Going Asynchronous with Redis and Celery for Django

Going Asynchronous: Redis and Celery for Django - From baby to Hero

By Marcelo Fernandes Nov 11, 2017


What to Expect from this Post

  • 1. Learn how to use Redis on an ordinary python script
  • 2. Learn how to use Celery on an ordinary python script
  • 3. Integrating Redis & Celery on your Django application
  • 4. Monitoring your Celery Tasks.

In resume, today we will be talking about how to build up a Django application that uses redis and celery effectively. We will come from the very basic, using Redis and Celery on python bare scripts, and then we will migrate them to django and grow into something that is very close to production. If you are very new to these subjects, you can expect to learn a lot here, and if you already have some experience, you can advance to the last sections of this post, and then you can remember some stuff or learn new ones, who knows? So let's go!

Introduction - Redis and Celery

When we are talking about WebApps that have particular demands, we always step into celery and redis. Let's imagine a situation: You have a very high demanding feature in your App, and this feature requires some computation time. So, The first idea that pops up in your mind is: "How would I compute such high demanding task when I'm using Django, without being slow or blocking the client request?"

Well, there are ways to optimize your django apps and increase your performance, I had wrote an entirely post on that before (you may check it out by clicking here) . But some times there is no easy and practical way to calculate such high demand feature in a fashion way, without blocking the worker that carries the user instance that navigates your application. So, it would be nice to have alternatives to do it... And this is where Redis and Celery comes in.




Celery: Celery is a Distributed Task Queue, it is responsible for taking "tasks" from a Queue and executing it on a worker server. In real life, it means that "someone" (A python script), will be talking to a query and saying: "Hey, I will drop this task on the queue, so celery can pick it up and solve it for me while I do something else", which is exactly what we need.

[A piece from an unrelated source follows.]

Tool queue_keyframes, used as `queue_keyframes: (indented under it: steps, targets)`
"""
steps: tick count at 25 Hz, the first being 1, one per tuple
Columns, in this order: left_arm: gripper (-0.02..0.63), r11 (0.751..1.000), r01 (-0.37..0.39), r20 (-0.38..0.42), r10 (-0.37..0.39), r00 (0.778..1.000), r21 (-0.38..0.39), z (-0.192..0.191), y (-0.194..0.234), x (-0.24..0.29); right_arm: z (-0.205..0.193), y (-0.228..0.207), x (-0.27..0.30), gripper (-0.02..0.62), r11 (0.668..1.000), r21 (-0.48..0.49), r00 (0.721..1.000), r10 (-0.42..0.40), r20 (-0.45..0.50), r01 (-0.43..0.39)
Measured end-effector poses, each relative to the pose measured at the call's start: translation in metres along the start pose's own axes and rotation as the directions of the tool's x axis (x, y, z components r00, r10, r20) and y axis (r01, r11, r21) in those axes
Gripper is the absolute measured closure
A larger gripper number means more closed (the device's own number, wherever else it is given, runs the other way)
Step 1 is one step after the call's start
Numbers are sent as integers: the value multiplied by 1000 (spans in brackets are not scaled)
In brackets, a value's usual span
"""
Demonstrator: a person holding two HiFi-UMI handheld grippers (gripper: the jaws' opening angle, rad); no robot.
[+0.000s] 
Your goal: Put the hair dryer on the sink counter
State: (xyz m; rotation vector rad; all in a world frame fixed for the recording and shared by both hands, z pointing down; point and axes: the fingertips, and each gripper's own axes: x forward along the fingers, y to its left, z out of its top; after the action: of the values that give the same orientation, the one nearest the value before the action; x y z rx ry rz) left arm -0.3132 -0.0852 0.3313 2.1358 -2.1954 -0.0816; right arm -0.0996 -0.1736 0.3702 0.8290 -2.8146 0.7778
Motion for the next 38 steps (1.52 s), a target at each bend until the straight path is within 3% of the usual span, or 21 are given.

Whenever a user makes a big request what's happening behind the scenes is: Your client request an url of your application, your django view will process this request, once this request is heavy, you will throw a task on the queue and now it's someone else problem to solve (celery), and then your python code take back control and is able to send a response back to the client. This is good, in situations where you have 5 workers and 10000 users making requests, you don't wanna have 5 users blocking the other 9995, right?




Redis: This guy is both a in-memory cache system, and a message broker. So what are these? A in-memory cache system, is an ordinary cache, that saves the data on the system memory, fair enough? So it's pretty optimized for performance, whenever you wan't to retrieve data that you cached before, in-memory cache systems are the more performatic ways to do it. And what about message brokers? Well, from the description of celery before, you must have been thinking: "I know what is python, and now I know about celery, but how will I implement this queue-messaging stuff?". That's where a message broker comes in, this is the piece of the puzzle that will delivery the tasks. It will continue listen to a queue (in our case it comes with the broker itself), and will be delegating tasks to our celery workers as they come.

Redis gives us the best of two worlds. We can use it as a cache system, saving the stuff that we want to retrieve later, and it can act as a delivery of tasks to celery. We will be diving in detail about those later, but you can start to fantasize what we will be talking about.



Redis Installation

So first of all, lets get an overview of redis, for this matter, the first thing you should do is get redis. The installation process is very easy, and is documented on https://redis.io/download, you might also install it using apt-get install redis (for linux users) or usign brew install redis (for macOs users)


# install the python library for redis
sudo pip install redis

Once you have the python library for redis, you have to run the redis server



redis-server

Observation: if you downloaded from the site, you have to run this command
inside the src folder.

Now you should see an image of your redis server running, that looks like:



Once you get that, lets start the fun.

Working with Redis on a Python Script

Redis-py has a pretty easy interface for redis, normally all you want to know is how to set up some data on the cache, retrieve it or delete it. Those cases will probably cover your daily usages, but be aware that there are much more methods that you can use, if you wanna go deeper, take a look at the methods available on the redis-py documentation anyway, here is a quick example:



import redis

# Opens a Redis Connection pool on localhost.
# Port 6379 is the DEFAULT PORT.
r = redis.Redis(host='127.0.0.1', port=6379)


# ex stands for Expiration time
r.set(name='car:color', value='blue', ex=900)
r.set(name='car:price', value=100, ex=900)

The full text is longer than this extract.